# THE TASK
Given the entries that follow, write out exactly the lines starting at the one containing "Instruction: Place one" and ending at the one containing "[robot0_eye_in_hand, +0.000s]", both ends included, and only those.

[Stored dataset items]

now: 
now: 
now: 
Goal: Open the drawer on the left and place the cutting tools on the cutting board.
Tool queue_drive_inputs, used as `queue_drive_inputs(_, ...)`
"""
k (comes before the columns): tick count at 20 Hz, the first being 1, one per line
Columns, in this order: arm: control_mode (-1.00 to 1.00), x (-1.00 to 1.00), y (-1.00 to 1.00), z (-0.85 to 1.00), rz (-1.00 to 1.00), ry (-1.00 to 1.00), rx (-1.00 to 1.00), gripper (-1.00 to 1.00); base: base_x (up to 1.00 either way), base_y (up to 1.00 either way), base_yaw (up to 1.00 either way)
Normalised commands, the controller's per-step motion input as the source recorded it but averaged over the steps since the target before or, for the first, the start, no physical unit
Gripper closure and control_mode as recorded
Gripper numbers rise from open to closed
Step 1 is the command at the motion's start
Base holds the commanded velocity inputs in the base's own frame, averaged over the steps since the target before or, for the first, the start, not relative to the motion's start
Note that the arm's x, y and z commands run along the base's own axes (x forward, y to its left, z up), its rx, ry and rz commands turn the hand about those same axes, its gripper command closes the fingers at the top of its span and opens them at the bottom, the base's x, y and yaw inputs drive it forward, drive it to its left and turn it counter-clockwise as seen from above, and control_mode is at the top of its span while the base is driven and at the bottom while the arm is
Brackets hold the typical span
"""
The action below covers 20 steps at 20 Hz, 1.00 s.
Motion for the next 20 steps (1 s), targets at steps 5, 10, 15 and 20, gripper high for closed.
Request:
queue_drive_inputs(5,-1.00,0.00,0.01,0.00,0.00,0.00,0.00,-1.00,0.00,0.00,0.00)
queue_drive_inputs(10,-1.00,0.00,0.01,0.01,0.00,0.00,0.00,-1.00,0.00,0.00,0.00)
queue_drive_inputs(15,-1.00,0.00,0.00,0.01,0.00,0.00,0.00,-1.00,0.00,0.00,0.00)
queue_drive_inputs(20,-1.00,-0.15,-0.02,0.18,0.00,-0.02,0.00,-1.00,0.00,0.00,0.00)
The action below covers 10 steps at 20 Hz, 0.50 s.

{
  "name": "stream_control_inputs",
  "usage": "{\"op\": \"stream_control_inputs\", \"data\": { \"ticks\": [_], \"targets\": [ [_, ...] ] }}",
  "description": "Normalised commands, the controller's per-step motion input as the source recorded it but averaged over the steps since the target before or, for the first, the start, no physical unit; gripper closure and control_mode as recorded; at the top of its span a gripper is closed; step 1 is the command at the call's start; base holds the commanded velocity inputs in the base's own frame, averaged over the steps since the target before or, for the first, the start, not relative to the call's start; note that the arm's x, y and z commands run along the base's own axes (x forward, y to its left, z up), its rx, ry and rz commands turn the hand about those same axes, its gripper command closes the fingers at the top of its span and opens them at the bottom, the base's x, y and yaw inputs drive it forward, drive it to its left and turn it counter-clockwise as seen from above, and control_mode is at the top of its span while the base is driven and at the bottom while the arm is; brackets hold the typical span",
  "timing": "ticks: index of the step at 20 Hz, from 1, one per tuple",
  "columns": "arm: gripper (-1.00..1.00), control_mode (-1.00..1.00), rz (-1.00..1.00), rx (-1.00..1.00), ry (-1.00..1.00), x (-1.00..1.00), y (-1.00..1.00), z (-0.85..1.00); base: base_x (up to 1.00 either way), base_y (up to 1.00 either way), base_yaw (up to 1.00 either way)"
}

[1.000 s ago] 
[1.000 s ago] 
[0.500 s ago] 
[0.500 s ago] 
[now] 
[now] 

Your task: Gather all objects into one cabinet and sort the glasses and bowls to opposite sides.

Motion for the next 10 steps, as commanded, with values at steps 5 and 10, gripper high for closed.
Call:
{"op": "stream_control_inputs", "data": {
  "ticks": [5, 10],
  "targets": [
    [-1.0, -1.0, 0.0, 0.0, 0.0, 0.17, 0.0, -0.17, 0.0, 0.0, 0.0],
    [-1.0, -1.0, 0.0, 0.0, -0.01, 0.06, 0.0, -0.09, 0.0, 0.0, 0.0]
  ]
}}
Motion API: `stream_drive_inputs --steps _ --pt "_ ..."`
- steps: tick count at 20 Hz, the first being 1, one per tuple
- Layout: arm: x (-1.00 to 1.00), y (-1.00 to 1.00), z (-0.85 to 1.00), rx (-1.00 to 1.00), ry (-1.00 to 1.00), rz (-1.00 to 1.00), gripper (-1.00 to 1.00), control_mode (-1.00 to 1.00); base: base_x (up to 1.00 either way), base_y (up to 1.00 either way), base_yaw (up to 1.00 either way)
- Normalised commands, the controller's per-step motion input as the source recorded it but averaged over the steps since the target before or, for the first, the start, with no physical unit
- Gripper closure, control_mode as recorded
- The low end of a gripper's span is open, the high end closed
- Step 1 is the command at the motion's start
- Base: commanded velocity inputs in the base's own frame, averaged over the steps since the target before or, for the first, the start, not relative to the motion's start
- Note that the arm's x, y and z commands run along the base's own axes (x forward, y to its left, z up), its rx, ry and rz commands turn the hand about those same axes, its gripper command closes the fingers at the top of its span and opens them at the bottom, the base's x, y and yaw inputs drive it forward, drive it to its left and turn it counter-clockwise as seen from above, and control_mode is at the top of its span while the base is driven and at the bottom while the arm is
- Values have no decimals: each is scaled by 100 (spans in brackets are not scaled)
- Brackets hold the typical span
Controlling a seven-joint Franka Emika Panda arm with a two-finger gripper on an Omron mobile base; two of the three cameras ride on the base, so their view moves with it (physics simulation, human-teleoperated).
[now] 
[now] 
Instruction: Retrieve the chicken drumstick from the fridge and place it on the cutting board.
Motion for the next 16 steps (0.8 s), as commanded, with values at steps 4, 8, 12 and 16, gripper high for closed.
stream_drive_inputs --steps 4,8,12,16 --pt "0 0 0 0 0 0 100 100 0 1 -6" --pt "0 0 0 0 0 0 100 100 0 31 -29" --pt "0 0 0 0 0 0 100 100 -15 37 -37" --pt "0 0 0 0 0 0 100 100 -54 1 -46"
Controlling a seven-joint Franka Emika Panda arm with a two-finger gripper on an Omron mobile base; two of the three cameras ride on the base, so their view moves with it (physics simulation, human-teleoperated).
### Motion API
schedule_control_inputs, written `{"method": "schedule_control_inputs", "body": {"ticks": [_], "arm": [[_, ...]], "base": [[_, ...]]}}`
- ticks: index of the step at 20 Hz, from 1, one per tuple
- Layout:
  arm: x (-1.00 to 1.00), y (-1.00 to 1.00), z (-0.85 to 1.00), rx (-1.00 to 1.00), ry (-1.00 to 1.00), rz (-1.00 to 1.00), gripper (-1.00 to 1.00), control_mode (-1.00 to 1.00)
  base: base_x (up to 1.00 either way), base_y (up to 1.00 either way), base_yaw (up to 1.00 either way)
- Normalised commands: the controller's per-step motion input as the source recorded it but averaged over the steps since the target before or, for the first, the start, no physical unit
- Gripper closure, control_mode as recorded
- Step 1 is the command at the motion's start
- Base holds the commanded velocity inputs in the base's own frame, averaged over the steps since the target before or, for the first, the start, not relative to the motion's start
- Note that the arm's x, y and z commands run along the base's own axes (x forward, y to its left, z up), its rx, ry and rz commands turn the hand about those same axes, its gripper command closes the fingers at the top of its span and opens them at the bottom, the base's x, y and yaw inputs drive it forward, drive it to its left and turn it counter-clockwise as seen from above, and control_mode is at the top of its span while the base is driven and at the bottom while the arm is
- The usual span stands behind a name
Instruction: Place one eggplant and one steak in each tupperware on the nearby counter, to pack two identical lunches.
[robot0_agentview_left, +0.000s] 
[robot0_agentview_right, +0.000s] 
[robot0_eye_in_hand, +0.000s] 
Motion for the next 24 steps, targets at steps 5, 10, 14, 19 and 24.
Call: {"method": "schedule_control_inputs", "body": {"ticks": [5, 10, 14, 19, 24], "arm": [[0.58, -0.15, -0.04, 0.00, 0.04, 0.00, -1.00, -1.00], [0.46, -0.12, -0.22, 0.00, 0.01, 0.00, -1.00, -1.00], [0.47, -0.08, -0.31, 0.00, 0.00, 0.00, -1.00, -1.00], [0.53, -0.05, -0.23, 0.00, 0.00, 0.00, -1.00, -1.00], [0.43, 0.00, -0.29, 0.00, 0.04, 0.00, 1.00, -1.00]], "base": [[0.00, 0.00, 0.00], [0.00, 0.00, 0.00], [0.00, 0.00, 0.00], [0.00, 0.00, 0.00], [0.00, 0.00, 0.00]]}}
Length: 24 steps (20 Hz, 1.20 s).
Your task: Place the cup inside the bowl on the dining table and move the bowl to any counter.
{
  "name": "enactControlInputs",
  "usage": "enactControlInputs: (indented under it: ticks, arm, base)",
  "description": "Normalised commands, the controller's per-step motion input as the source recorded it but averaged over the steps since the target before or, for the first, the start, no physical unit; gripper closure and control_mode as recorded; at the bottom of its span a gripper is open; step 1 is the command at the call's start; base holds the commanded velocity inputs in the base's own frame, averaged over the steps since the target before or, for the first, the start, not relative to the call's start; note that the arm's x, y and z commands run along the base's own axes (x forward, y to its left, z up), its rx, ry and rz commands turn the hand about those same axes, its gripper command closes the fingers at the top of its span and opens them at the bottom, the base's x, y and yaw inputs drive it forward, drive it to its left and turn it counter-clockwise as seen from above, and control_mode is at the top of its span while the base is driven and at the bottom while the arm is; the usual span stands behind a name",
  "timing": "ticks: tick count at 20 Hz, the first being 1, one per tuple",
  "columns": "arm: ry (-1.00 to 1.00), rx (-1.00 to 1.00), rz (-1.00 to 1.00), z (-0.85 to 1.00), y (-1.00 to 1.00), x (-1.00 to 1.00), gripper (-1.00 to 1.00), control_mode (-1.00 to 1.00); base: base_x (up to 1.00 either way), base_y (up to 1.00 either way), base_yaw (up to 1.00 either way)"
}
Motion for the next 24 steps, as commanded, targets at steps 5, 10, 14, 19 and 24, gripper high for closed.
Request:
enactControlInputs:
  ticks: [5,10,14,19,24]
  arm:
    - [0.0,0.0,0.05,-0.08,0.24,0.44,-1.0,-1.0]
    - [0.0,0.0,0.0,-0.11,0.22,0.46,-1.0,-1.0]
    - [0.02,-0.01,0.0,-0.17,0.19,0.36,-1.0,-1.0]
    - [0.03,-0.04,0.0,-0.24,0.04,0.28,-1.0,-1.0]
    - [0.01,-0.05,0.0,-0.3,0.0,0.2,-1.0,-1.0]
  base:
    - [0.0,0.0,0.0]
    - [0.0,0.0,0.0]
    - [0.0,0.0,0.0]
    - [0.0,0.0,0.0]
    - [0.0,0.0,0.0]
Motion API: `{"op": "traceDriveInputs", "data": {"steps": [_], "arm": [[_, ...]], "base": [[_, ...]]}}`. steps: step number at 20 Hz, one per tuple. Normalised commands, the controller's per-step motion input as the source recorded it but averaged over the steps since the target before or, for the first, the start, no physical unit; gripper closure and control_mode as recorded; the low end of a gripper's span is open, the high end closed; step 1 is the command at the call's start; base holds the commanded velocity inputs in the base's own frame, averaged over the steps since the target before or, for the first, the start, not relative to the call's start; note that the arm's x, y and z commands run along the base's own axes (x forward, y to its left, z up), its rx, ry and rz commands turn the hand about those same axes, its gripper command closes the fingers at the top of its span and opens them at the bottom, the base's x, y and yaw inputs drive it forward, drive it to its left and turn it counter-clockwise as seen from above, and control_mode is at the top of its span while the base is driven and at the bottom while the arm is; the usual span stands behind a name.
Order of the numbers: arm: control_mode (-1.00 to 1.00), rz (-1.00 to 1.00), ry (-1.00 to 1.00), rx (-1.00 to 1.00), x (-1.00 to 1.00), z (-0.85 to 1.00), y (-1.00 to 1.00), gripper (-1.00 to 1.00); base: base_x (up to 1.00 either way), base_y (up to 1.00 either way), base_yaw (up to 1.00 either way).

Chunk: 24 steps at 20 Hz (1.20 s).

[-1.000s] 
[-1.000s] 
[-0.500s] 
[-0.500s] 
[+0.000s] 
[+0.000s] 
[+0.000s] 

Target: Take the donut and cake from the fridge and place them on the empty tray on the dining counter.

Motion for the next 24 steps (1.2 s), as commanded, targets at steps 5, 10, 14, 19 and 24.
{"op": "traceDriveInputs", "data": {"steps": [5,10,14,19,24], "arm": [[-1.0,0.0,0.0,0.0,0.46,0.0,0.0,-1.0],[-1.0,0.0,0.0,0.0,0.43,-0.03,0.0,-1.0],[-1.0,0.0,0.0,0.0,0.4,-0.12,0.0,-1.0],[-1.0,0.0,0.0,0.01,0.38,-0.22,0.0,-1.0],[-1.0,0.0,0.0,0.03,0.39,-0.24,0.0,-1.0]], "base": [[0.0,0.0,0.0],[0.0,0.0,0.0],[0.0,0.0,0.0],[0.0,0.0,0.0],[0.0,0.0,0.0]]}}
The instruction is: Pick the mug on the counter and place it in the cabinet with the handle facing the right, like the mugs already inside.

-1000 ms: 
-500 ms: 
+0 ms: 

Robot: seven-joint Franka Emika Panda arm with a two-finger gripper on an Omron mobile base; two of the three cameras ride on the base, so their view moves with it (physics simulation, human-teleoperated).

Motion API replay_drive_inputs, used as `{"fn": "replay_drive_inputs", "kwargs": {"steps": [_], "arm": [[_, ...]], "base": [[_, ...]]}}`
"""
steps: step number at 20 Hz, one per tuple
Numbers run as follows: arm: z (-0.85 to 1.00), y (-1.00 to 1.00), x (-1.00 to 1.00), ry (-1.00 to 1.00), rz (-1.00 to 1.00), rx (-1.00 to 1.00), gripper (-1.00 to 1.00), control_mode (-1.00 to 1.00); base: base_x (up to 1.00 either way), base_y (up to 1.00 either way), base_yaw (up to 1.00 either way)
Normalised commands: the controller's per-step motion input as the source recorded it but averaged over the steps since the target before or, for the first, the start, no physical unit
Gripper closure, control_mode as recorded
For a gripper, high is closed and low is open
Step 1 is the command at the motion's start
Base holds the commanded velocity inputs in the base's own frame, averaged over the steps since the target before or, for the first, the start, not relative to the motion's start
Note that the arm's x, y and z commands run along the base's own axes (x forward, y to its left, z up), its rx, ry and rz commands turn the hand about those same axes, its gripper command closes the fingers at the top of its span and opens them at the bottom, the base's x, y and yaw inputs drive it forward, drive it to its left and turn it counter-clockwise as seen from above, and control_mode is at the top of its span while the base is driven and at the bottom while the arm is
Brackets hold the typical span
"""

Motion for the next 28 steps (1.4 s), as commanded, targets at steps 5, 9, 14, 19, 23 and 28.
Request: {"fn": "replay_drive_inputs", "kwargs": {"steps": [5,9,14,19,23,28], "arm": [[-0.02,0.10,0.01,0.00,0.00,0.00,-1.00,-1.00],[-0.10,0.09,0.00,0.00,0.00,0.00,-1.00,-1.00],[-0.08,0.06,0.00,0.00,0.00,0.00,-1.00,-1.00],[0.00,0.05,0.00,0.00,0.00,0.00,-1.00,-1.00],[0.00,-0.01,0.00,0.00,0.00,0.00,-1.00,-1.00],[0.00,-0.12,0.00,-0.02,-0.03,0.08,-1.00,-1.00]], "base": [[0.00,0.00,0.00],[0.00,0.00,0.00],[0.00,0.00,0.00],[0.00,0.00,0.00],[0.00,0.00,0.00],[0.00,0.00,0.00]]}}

# SOLUTION TO THE EXERCISE
Instruction: Place one eggplant and one steak in each tupperware on the nearby counter, to pack two identical lunches.
[robot0_agentview_left, +0.000s] 
[robot0_agentview_right, +0.000s] 
[robot0_eye_in_hand, +0.000s] 

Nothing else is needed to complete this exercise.